In the following article, the Harvard Gazette looks at his work on temperament:

Often, we are what we were

Psychology pioneer probes childhood trends influencing temperament

Ask babies who they are, and they’ll babble something that seems nonsensical. Turns out, they’re onto something.

Jerome Kagan, a developmental psychologist and the Daniel and Amy Starch Professor of Psychology Emeritus, has spent the past 30 years of his lengthy career studying the temperaments of those little people, which originate in a child’s unique biology, along with the experiences that shape their personalities. These discoveries are summarized in his new book, “The Temperamental Thread.

Twenty percent of Kagan’s 4-month-old infant subjects were labeled high reactive, “a behavioral profile marked by vigorous motor activity and crying to unfamiliar experiences.” And 40 percent were labeled low reactive because they showed the opposite behaviors. Both temperaments are modest predictors of future personalities, depending on how children responded to their environments. (Another 40 percent belonged to neither group.)

“The high-reactive infants are biased to become children who are timid, shy, and cautious in unfamiliar situations. This is a personality trait known as inhibited,” said Kagan. “The low reactives are biased to develop into outgoing, spontaneous, fearless children — uninhibited.”

Kagan also explores links between temperament and gender, ethnicity, mental illness, and more. The difference between males and females is always newsworthy fodder, and, according to Kagan, “over the past 50 years, many scientists have discovered intriguing biological differences between males and females that imply different patterns of temperaments in girls and boys.”
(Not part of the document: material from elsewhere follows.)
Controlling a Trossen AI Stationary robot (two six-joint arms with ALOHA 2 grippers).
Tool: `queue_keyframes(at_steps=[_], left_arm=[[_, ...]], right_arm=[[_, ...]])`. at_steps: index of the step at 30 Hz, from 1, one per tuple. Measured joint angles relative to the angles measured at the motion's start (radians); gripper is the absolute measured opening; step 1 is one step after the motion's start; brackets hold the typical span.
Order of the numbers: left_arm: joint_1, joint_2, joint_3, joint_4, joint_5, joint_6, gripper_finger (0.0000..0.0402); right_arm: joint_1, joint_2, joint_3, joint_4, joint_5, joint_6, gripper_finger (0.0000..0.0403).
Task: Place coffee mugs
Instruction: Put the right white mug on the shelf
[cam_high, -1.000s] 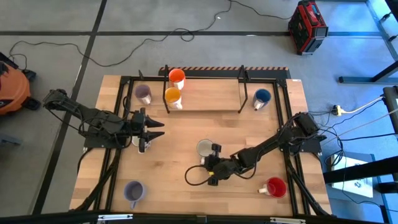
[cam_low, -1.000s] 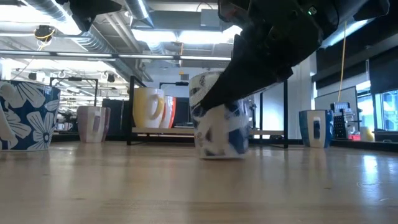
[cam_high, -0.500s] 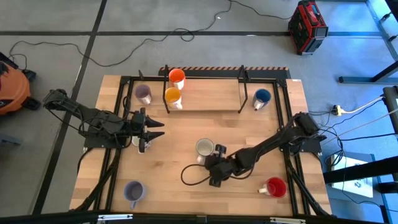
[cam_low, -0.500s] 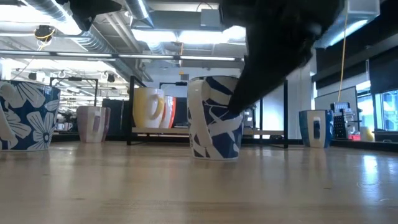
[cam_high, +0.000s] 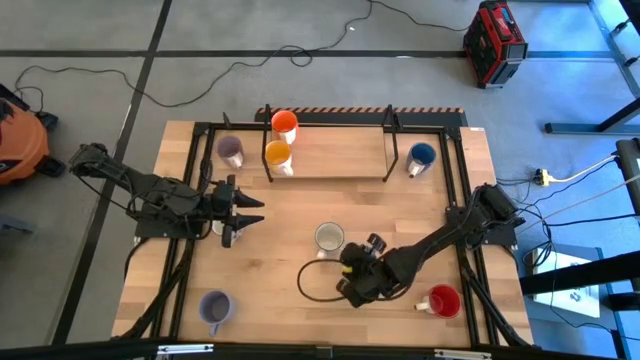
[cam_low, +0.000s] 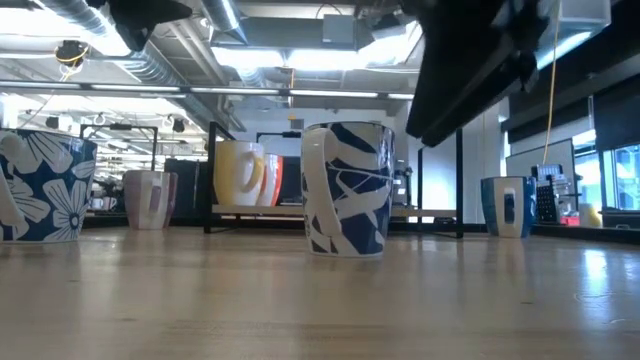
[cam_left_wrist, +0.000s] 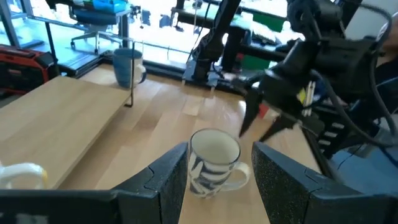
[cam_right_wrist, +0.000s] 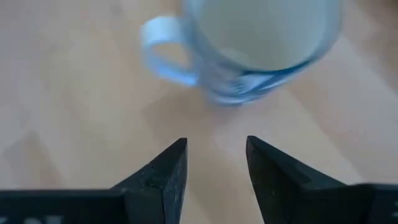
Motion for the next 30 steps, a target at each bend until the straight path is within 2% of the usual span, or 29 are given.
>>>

“The most obvious are related to the molecules oxytocin and vasopressin, and the sex hormones. It appears that these molecules, in conjunction with others and experience, bias girls to care more about the quality of their social relationships and bias boys to care more about their potency and relative status with other males.”
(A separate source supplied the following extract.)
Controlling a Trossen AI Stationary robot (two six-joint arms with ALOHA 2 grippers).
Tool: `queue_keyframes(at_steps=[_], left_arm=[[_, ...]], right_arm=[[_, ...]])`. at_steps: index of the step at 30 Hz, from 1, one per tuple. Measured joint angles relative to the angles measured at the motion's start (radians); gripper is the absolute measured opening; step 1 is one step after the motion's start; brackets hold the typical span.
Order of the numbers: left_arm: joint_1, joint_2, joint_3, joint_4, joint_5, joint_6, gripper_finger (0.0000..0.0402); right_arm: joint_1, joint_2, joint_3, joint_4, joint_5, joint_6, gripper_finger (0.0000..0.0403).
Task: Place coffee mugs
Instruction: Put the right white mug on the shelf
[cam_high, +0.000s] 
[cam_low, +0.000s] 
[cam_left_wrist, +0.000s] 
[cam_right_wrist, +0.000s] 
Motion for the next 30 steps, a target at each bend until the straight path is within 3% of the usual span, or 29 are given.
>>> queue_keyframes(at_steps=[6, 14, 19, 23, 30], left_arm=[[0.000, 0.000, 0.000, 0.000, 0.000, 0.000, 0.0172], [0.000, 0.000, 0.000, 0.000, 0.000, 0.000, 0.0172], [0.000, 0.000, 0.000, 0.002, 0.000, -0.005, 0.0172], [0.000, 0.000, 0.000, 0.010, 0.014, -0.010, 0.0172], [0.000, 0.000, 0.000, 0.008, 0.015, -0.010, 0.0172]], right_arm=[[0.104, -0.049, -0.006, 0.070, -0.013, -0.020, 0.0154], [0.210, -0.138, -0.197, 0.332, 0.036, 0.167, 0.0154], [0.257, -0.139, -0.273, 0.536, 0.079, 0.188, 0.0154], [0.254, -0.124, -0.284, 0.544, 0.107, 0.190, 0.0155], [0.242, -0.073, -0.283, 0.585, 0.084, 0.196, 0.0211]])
Kagan said he’d always been curious about the mind and “the persistence of beliefs that are not in accord with experience,” and recalled arguing at a young age with his mother, who believed in inborn traits of personality.
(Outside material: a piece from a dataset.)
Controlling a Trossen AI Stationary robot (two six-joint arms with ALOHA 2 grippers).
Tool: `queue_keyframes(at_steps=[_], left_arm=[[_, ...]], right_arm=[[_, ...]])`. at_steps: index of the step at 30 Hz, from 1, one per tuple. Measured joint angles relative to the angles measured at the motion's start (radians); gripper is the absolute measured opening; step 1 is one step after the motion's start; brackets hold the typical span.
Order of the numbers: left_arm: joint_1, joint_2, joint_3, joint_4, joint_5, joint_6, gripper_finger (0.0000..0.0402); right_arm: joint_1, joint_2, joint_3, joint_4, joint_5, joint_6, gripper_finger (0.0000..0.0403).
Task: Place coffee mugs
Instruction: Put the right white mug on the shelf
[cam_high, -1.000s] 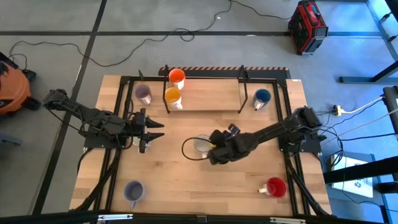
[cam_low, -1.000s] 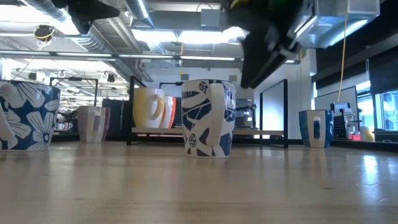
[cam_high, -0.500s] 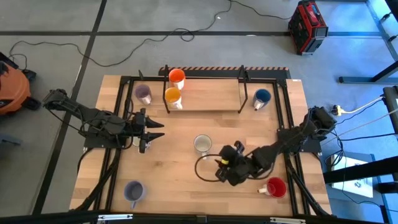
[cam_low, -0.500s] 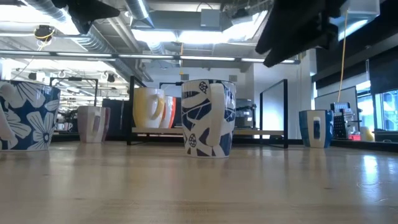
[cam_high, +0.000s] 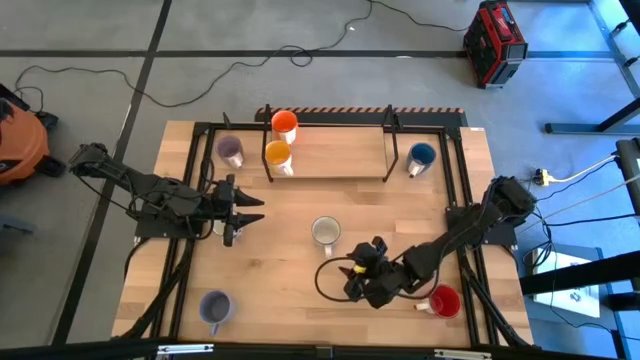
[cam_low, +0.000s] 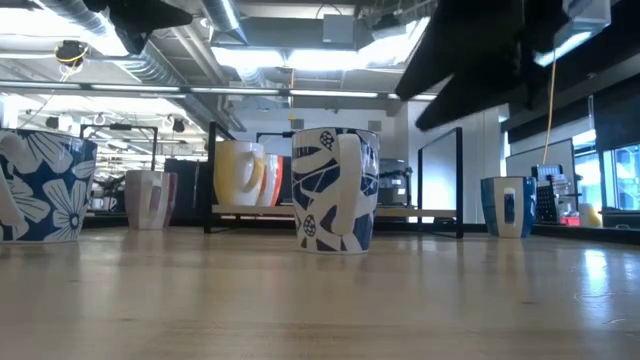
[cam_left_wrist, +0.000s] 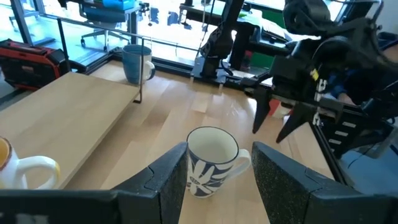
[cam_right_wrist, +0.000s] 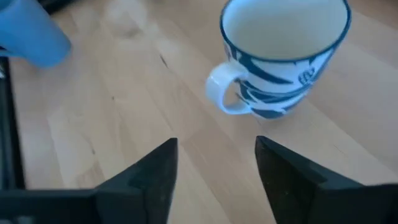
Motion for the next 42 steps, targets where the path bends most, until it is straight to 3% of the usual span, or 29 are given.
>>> queue_keyframes(at_steps=[2, 6, 13, 18, 32, 42], left_arm=[[0.000, 0.000, 0.000, -0.001, 0.000, 0.000, 0.0172], [0.000, 0.000, 0.000, -0.002, 0.001, 0.000, 0.0172], [0.000, 0.000, 0.000, -0.005, 0.052, 0.002, 0.0172], [0.000, 0.000, 0.000, -0.006, 0.052, 0.008, 0.0172], [0.000, 0.000, 0.000, -0.014, 0.052, 0.013, 0.0172], [0.000, 0.000, 0.000, -0.016, 0.052, 0.035, 0.0172]], right_arm=[[-0.001, 0.029, 0.000, 0.026, 0.005, 0.023, 0.0227], [0.015, 0.091, 0.010, 0.090, 0.112, 0.026, 0.0235], [0.005, 0.196, 0.088, 0.105, 0.238, -0.056, 0.0220], [0.004, 0.253, 0.113, 0.105, 0.332, 0.013, 0.0205], [-0.050, 0.297, 0.139, 0.098, 0.369, 0.103, 0.0181], [-0.049, 0.297, 0.138, -0.003, 0.369, 0.187, 0.0181]])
“During the 1940s and ’50s, many citizens and social scientists believed that the main, if not the only, cause of the problems that plague our species were childhood experiences,” said Kagan. “This belief was an heir of Freudian ideas and the confidence of behaviorists, who were demonstrating the power of experience to shape animal behavior. It followed that anyone who discovered the specific experiences that led to a mental illness, crime, or school failure would be a hero doing God’s work. Who would not entertain the idea of becoming a child psychologist, given this Zeitgeist?”

Although retired, Kagan still enjoys collaborations with colleagues Nancy Snidman of Children’s Hospital and Assistant Professor of Psychiatry Carl Schwartz, and has begun to write “a set of essays on some contemporary but controversial issues that surround the meanings and measurements of the concepts of happiness, morality, brain bases for psychological states, and mental illnesses.”

But what about Kagan’s baby subjects? Where are they now? “Infant temperaments act to limit what children will become; they do not guarantee a particular personality,” he noted.

“A life itinerary is like the game of ‘Twenty Questions.’ Each new piece of information eliminates a large number of possibilities, but many still remain.”

Here is some more information from the Dana Foundation blurbs about the book, including the table of contents:

Temperament is the single most pervasive fact about us and our fellow travelers in life. We notice it; we gossip about it; we make judgments based on it; we unconsciously shape our lives with it.

In The Temperamental Thread, developmental psychologist Jerome Kagan draws on decades of research to describe the nature of temperament—the in-born traits that underlie our responses to experience. Along the way he answers such questions as, How does the temperament we are born with affect the rest of our lives? Are we set at birth on an irrevocable path of optimism or pessimism? Must a fussy baby always become an anxious adult?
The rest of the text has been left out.